Source: Houston Chronicle

Texas should pursue an alternative to Medicaid expansion that maximizes private coverage for low-income residents in a way that taxpayers will support, says NCPA Senior Fellow Devon Herrick in the Houston Chronicle.

The report by the Code Red Task Force on Access to Health Care in Texas says doing so would not only cover an estimated 1 million residents but also prevent billions of dollars in federal taxes paid by Texans from going to other states to fund their programs.

The Code Red Task Force, made up of health care providers, researchers, business leaders and advisers from across the state, also proposes development of more organized local and regional health care and creation of more medical residency programs to expand the state’s health care workforce to improve patient care and keep people healthier. The group will discuss its findings Wednesday at Rice University’s Baker Institute.

The group’s report is its fourth since it was established in 2006 by the state’s 10 academic health institutions to address Texas’ health care needs.

The task force has no authority to enforce its proposals. Many of its recommendations, including Medicaid expansion, would require action by the Texas Legislature.

Says cost is high

Dr. Kenneth Shine, a task force senior adviser and special adviser to the University of Texas System’s chancellor, said failure to expand Medicaid will cost Texans an estimated $32 billion in federal taxes over 10 years.

“It’s going to other states to expand their coverage,” he said, adding that the state stands to lose billions more if other federal programs for funding health care aren’t renewed.

Shine said the state’s coverage gap “is real. There are 1 million or more people who don’t make enough to be eligible for coverage. This needs to be addressed.”

The task force report proposes a coverage solution similar to those offered by other states and other Texas organizations. Dubbed the Texas Prescription, the plan would include insurance premium subsidies, require participant contributions and encourage healthy behaviors, while discouraging unnecessary emergency room visits.

Passage of such a plan could bring in an estimated $66 billion in federal funding over 10 years, as well as about $35 billion in “secondary benefits,” such as new jobs and health care savings as a result of more people gaining coverage, according to the report.

Shine said the health-care industry, government officials and business organizations, including chambers of commerce, “are in favor of Texas trying to do something. We continue to be the state with the highest rate of uninsured.”

However, the task force has no plans to lobby the Legislature to push for change, said its chairman, Steve Murdock, a Rice University sociology professor.

“We are information providers,” he said. “We inform whoever will listen.”

Talks with lawmakers

The task force’s report comes as Gov.-elect Greg Abbott reportedly met privately last month with Houston-area state lawmakers and asked for more information about a compromise recently struck by the Republican governor of Utah and the federal government that could pave the way for that heavily conservative state to expand Medicaid through the Affordable Care Act.

Twenty-seven states have accepted some form of Medicaid expansion, including eight with Republican governors.

Proposals are under discussion in seven other states, including Utah, according to the nonprofit Henry J. Kaiser Family Foundation.

Urges a private pool

State and local health care-policy experts said the task force’s support of a Medicaid expansion proposal didn’t surprise them.

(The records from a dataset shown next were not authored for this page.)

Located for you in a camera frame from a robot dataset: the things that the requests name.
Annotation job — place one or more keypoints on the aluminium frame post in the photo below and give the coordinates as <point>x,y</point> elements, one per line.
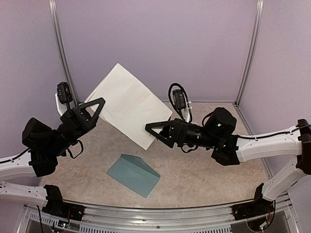
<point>61,49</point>
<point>251,52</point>

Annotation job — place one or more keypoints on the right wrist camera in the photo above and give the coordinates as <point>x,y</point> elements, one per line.
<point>181,105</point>

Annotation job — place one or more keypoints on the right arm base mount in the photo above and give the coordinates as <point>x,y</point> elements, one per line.
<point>258,206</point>

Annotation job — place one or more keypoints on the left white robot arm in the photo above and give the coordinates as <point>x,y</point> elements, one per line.
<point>18,166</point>

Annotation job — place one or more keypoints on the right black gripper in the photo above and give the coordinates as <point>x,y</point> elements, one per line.
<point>177,133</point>

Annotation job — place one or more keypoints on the teal paper envelope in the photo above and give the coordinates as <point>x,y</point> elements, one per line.
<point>132,172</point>

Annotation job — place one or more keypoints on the left aluminium frame post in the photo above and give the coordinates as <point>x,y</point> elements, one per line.
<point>61,49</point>

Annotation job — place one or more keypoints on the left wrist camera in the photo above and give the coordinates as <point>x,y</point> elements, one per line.
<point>63,97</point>

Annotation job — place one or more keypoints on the front aluminium rail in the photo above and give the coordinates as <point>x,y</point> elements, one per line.
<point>206,219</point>

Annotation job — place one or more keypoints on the right aluminium frame post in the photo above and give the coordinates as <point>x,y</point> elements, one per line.
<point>251,52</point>

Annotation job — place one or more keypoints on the ornate bordered letter sheet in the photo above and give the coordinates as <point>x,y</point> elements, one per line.
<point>129,105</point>

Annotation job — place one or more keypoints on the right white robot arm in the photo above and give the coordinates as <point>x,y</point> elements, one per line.
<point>294,141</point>

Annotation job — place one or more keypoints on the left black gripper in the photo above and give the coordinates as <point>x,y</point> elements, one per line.
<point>77,120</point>

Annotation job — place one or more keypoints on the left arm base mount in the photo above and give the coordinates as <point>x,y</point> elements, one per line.
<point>56,206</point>

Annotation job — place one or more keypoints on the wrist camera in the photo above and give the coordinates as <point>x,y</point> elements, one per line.
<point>63,97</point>
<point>181,105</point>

Devon Herrick, a senior fellow at the National Center for Policy Analysis, a conservative Dallas think tank, said provider groups, including the Texas Hospital Association, want to expand coverage “in any way they can.”

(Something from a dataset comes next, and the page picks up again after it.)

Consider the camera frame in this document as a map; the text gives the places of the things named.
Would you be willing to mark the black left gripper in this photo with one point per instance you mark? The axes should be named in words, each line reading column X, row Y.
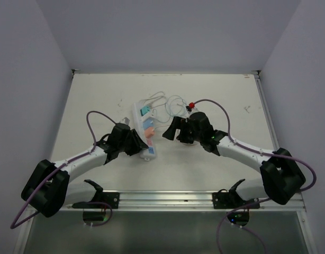
column 138, row 144

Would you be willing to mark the orange charger plug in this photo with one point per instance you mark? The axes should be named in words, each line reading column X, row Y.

But he warned against merely trying to cover what hospitals spend on caring for poor.

“Medicaid expansion, as originally prescribed by the Affordable Care Act, is not likely to pass in Texas,” he said.

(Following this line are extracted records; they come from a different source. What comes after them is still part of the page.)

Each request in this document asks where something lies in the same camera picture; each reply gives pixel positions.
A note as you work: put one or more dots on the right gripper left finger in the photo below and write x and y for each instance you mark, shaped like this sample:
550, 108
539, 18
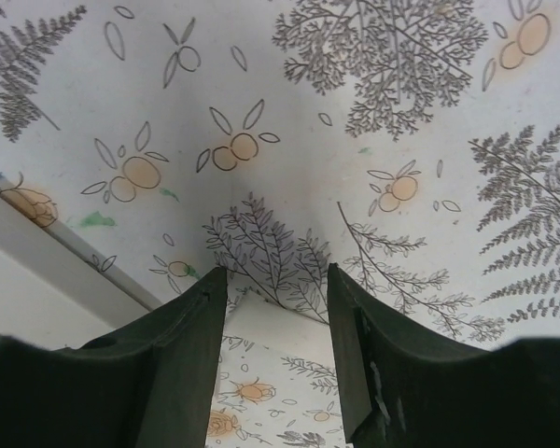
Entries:
147, 384

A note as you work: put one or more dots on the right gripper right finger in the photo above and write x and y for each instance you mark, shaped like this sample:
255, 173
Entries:
404, 385

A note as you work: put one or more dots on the floral table mat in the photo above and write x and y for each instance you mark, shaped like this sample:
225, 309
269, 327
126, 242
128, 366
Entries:
416, 144

Herrick, who is releasing his own Medicaid expansion analysis Wednesday, said Texas should pursue a private insurance pool or some other means of expanding coverage in a way that residents support.

“There is a huge gap between what the incoming Texas governor and cash-strapped Texas lawmakers may be willing to do and what these stakeholders/providers actually want,” he said.

Calls expansion crucial

Elena Marks, president and CEO of Houston’s Episcopal Health Foundation, said Medicaid expansion is too important for Texas lawmakers to pass up, no matter how they decide to negotiate it with the federal government.

“There are a lot of pieces of plans people are putting forward,” she said, adding that many include financial contributions by beneficiaries.

She said she hopes Abbott “will listen to all stakeholders.”